== WORK ORDER ==
Each line of the material beneath should be duplicated exactly.
Start of RECORDED DATA
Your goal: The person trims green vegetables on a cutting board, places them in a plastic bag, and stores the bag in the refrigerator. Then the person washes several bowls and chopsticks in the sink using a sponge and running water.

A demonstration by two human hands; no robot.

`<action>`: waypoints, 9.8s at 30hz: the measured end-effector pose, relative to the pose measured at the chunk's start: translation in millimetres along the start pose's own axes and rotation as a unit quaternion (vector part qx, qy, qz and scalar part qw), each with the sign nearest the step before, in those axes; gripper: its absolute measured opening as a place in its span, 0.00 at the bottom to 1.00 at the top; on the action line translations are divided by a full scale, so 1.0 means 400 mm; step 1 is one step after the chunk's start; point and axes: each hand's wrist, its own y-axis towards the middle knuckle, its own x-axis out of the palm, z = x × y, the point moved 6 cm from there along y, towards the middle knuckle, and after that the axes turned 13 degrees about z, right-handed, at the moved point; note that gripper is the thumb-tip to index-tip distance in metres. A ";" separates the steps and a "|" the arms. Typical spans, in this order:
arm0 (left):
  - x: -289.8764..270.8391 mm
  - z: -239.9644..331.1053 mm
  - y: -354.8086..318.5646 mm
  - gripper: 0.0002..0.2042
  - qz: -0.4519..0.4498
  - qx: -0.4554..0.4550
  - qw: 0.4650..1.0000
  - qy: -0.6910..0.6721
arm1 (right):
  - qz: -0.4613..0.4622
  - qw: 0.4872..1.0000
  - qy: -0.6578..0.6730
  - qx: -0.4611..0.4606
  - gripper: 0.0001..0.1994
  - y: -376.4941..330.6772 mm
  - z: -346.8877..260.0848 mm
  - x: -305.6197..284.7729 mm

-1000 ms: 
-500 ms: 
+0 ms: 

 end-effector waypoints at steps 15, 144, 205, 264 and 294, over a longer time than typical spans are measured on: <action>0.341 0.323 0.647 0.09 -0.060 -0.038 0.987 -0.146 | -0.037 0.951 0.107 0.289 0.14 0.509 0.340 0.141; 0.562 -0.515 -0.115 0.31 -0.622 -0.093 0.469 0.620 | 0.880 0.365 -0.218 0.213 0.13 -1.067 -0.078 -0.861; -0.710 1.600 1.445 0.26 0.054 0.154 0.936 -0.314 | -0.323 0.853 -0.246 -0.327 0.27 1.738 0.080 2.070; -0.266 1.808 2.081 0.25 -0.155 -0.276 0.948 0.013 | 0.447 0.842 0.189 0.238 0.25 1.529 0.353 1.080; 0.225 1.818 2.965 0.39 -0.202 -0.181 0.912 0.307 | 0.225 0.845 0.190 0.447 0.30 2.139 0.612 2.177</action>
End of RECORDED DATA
== FINAL ANSWER ==
Your goal: The person trims green vegetables on a cutting board, places them in a plastic bag, and stores the bag in the refrigerator. Then the person washes several bowls and chopsticks in the sink using a sponge and running water.

A demonstration by two human hands; no robot.

`<action>`: waypoints, 9.8s at 30hz: the measured end-effector pose, relative to the pose measured at the chunk's start: translation in millimetres along the start pose's own axes and rotation as a unit quaternion (vector part qx, qy, qz and scalar part qw), each with the sign nearest the step before, in those axes; gripper: its absolute measured opening as a place in its span, 0.00 at the bottom to 1.00 at the top; on the action line translations are divided by a full scale, so 1.0 means 400 mm; step 1 is one step after the chunk's start; point and axes: each hand's wrist, its own y-axis towards the middle knuckle, its own x-axis out of the palm, z = x × y, the point moved 6 cm from there along y, towards the middle knuckle, and after that the axes turned 13 degrees about z, right-handed, at the moved point; note that gripper is the thumb-tip to index-tip distance in metres. A ";" separates the steps and a "|" the arms. Typical spans, in this order:
arm0 (left):
  - x: -289.8764..270.8391 mm
  - z: -239.9644..331.1053 mm
  - y: -354.8086..318.5646 mm
  - gripper: 0.0002..0.2042
  - qz: -0.4519..0.4498
  - qx: -0.4554..0.4550
  - qw: 0.4650..1.0000
  - qy: -0.6910..0.6721
arm1 (right):
  - qz: -0.4613..0.4622
  - qw: 0.4872..1.0000
  - qy: -0.6578..0.6730
  - qx: -0.4611..0.4606
  - gripper: 0.0001..0.1994
  - y: -376.4941..330.6772 mm
  - z: -346.8877..260.0848 mm
  - x: -305.6197..284.7729 mm

-1000 ms: 
-500 ms: 
+0 ms: 

 end-effector waypoints at steps 15, 144, 205, 264 and 294, over a longer time than typical spans are measured on: <action>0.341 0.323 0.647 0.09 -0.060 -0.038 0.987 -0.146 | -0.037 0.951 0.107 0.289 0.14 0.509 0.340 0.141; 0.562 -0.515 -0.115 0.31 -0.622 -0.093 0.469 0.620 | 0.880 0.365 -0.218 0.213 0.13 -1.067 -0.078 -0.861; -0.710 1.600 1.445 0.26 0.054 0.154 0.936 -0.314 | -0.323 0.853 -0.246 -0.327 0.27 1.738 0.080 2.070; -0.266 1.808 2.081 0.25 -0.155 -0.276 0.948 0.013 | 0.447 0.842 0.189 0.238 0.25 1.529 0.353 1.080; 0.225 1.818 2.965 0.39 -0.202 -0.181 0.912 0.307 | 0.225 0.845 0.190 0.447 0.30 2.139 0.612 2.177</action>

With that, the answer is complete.